Страх = реакция на опасность
Злость = реакция на несправедливость по отношению к вам
Грусть = реакция на потерю чего-то ценного
Вина = реакция на вашу несправедливость к кому-то
Скука = реакция на отсутствие значимых идей
Одиночество = реакция на отсутствие значимых контактов - Учитесь видеть перспективу. Представьте, что вы зашли в лифт и увидели в нем полный мусорный пакет. Подумайте, что хорошее/полезное для вас хотел сделать человек, оставивший в лифте этот пакет.
- Наблюдение и приоритизация: поймите, что для вас важно. Если вы давно хотели в спортзал, но так до него и не дошли — разберите список дел. Скорее всего, поход в зал «вытеснили» более важные и приоритетные для вас дела. Не заставляйте себя, проанализируйте и расставьте ваши дела по уровням значимости.
- Начните заниматься чем-то новым или используйте другие подходы для выполнения ежедневных задач. Попробуйте вставать каждое утро с кровати по-разному, чистить зубы другой рукой. Это заставит ваш мозг строить новые нейронные связи.
- Помните о теории Джеймса — Ланге. Мозг считывает сигналы тела и выделяет соответствующие гормоны. Хорошее настроение вызывает улыбку. И наоборот: радостное выражение лица может поднять настроение. Держите спину ровно, улыбайтесь, следите за частотой дыхания, не зажимайте плечи.
- Организуйте процесс. Наличие плана, структуры разгрузит десятки процентов мозга.
- Обозначьте цель, запишите ее. Запишите цели на год и на сегодня.
- Будьте здесь и сейчас. Практикуйте для этого медитации, перечисление форм и цветов без оценки, концентрируйтесь на еде или иной активности, когда ее делаете.
- Уменьшите количество отвлекающих факторов. Выключите уведомления, уберите отвлекающие аудио и видео во время работы или чтения.
- Уберите мусор из головы. Избавьтесь от «ментального сахара», от которого вы зависите: новости, соцсети, ненужные каналы в мессенджерах.
- Занимайтесь спортом и медитацией. Фиксируйте выполненную работу, работайте с тренером/наставником, соблюдайте дисциплину.
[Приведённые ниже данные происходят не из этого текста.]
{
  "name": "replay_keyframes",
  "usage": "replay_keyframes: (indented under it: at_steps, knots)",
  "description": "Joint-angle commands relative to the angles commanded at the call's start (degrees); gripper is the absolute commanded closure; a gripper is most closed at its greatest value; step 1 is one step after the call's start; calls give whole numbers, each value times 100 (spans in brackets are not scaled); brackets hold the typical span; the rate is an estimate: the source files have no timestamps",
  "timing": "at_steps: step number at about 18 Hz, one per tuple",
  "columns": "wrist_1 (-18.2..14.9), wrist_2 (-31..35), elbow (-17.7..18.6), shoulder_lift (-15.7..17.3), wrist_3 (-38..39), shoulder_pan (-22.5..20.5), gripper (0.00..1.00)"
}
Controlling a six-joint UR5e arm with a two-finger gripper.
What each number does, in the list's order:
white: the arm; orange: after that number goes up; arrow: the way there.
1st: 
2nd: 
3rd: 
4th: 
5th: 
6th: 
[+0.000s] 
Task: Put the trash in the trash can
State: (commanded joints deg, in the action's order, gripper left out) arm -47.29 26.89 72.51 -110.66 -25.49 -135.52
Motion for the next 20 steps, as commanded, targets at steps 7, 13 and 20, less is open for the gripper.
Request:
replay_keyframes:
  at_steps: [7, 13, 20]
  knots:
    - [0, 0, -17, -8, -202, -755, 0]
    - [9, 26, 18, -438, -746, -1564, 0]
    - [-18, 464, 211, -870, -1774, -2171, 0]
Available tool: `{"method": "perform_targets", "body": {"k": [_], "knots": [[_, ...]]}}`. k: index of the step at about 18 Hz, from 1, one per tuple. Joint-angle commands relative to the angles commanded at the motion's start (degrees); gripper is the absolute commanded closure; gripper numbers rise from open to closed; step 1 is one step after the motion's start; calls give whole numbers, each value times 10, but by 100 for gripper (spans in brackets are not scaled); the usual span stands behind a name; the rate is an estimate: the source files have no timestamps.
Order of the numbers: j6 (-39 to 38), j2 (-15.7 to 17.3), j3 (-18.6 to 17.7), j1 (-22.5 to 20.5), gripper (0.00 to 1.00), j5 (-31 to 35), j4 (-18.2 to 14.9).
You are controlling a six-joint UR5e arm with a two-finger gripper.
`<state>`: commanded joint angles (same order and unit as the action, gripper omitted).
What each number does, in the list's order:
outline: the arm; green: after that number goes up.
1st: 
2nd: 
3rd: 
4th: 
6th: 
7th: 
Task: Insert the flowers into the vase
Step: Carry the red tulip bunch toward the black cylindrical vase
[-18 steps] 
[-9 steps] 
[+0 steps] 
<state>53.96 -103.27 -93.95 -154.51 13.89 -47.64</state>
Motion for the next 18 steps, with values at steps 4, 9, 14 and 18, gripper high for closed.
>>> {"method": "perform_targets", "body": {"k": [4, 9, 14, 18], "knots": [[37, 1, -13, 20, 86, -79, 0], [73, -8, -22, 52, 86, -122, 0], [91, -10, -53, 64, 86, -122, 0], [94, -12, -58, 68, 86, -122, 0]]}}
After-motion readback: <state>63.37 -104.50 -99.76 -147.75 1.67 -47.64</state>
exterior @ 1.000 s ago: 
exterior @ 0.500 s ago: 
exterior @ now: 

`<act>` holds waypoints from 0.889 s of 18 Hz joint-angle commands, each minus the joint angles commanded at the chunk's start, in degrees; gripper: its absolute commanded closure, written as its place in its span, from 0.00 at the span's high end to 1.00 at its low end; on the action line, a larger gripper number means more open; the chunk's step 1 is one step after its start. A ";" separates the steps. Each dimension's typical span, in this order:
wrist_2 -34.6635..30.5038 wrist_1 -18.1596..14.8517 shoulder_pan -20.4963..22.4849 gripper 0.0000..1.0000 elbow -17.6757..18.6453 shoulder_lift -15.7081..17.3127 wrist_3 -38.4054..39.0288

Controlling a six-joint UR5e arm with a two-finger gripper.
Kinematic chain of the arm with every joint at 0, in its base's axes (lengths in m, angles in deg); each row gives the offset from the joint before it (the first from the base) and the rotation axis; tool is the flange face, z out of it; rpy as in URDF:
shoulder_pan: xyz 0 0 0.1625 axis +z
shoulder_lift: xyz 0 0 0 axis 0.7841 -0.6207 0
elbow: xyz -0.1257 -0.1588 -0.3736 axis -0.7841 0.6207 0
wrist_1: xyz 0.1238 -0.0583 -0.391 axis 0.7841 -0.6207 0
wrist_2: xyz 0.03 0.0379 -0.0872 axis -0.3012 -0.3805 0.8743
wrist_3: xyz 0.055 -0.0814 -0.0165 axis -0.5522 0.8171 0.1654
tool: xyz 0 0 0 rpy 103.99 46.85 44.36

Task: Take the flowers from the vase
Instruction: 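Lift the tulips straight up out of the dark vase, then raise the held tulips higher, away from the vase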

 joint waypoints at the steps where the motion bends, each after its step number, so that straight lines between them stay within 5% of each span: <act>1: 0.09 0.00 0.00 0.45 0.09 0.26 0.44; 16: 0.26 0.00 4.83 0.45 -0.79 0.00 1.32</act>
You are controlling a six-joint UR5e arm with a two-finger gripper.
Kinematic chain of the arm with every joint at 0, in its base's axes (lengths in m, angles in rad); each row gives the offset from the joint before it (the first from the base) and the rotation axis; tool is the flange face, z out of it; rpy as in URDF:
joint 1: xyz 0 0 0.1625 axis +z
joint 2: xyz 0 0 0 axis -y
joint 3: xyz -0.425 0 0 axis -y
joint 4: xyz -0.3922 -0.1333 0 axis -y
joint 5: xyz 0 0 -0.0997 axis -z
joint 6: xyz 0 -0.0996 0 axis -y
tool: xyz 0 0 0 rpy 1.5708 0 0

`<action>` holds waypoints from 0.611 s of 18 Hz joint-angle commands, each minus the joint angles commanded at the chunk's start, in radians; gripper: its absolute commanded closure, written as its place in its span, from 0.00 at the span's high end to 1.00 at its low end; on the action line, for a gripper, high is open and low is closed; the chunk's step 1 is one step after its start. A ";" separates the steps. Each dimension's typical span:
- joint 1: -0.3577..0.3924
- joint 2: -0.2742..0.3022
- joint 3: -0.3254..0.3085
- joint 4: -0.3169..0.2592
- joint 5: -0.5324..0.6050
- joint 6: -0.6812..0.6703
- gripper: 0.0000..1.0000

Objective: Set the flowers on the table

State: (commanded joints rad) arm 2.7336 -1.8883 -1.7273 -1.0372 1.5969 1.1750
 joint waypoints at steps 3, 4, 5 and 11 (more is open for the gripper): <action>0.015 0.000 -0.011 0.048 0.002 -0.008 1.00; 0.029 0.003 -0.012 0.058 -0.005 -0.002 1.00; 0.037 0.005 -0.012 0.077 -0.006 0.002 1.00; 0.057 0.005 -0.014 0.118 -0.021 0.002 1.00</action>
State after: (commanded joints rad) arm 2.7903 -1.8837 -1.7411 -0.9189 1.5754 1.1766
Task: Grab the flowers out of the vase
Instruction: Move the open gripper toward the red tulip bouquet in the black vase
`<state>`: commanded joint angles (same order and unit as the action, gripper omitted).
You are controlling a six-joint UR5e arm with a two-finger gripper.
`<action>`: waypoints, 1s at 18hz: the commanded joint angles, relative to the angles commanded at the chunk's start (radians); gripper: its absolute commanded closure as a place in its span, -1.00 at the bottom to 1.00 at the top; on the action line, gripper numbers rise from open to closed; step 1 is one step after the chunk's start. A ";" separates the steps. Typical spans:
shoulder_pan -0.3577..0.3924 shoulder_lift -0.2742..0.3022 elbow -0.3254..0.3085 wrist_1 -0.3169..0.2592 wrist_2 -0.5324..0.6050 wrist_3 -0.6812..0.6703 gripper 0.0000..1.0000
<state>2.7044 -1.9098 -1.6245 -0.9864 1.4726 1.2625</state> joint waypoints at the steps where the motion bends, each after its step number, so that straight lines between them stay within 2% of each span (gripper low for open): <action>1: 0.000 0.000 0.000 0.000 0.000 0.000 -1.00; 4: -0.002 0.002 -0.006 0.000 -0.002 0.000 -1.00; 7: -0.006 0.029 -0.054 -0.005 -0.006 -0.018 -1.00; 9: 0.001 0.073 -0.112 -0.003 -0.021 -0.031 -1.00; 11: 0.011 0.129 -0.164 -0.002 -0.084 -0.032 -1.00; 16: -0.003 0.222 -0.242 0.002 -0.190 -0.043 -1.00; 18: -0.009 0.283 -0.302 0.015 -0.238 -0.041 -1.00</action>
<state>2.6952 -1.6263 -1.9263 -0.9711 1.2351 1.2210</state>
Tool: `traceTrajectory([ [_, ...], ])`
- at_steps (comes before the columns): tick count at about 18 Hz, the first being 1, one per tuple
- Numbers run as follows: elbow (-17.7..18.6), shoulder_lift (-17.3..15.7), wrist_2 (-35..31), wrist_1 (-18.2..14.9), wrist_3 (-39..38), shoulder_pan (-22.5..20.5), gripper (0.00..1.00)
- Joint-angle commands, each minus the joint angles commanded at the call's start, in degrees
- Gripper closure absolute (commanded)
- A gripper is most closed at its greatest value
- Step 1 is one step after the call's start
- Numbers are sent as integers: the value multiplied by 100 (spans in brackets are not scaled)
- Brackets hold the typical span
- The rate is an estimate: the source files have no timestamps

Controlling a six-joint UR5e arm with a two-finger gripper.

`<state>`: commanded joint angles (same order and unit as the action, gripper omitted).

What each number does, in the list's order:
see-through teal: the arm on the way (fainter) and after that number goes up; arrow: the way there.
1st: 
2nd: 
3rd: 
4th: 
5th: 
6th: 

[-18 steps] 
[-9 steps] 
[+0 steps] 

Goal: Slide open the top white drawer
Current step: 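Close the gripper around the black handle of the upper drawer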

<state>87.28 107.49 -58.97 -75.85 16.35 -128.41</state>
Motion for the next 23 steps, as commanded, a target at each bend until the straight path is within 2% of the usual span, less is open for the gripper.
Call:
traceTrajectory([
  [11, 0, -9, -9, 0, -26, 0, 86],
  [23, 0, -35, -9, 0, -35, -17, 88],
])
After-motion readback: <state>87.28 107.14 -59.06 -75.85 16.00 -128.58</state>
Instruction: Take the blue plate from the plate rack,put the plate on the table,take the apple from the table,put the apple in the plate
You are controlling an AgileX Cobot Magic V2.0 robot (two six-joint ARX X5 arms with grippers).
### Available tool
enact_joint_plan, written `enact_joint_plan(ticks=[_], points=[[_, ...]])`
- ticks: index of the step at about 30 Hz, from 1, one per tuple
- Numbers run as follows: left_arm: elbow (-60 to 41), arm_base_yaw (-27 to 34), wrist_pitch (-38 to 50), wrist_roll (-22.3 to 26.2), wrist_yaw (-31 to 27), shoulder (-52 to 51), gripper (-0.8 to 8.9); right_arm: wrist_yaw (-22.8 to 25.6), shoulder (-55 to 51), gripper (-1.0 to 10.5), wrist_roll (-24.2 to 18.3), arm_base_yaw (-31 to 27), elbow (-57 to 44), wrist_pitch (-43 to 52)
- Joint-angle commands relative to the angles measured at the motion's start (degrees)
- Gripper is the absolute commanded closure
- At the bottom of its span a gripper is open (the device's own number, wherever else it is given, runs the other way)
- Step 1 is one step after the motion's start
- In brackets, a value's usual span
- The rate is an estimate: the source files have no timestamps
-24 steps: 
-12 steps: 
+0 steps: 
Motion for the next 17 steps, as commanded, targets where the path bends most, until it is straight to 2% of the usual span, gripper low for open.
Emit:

- Найдите свое сообщество. Сформулируйте ваши цели и ценности и подумайте, какое сообщество их разделяет. Находитесь в окружении людей со схожими убеждениями.
- Не бойтесь психотерапии. Психотерапия поможет вам исправить проблемы в психике, которые когда-то (чаще всего в детстве) были лучшим адаптивным решением, но во взрослой жизни могут мешать получать удовольствие от общения, развития и жизни в целом.
- Тренируйте позитивное мышление. Вспомните стрессовую ситуацию, в которой вы оказались, и попробуйте описать ее в позитивном ключе. Что вы из нее извлекли? Чем она, может быть, оказалась полезна?
- Благодарите. Не забывайте записывать кому и за что вы благодарны. Делайте так каждый день и постепенно привычка станет полезной рутиной.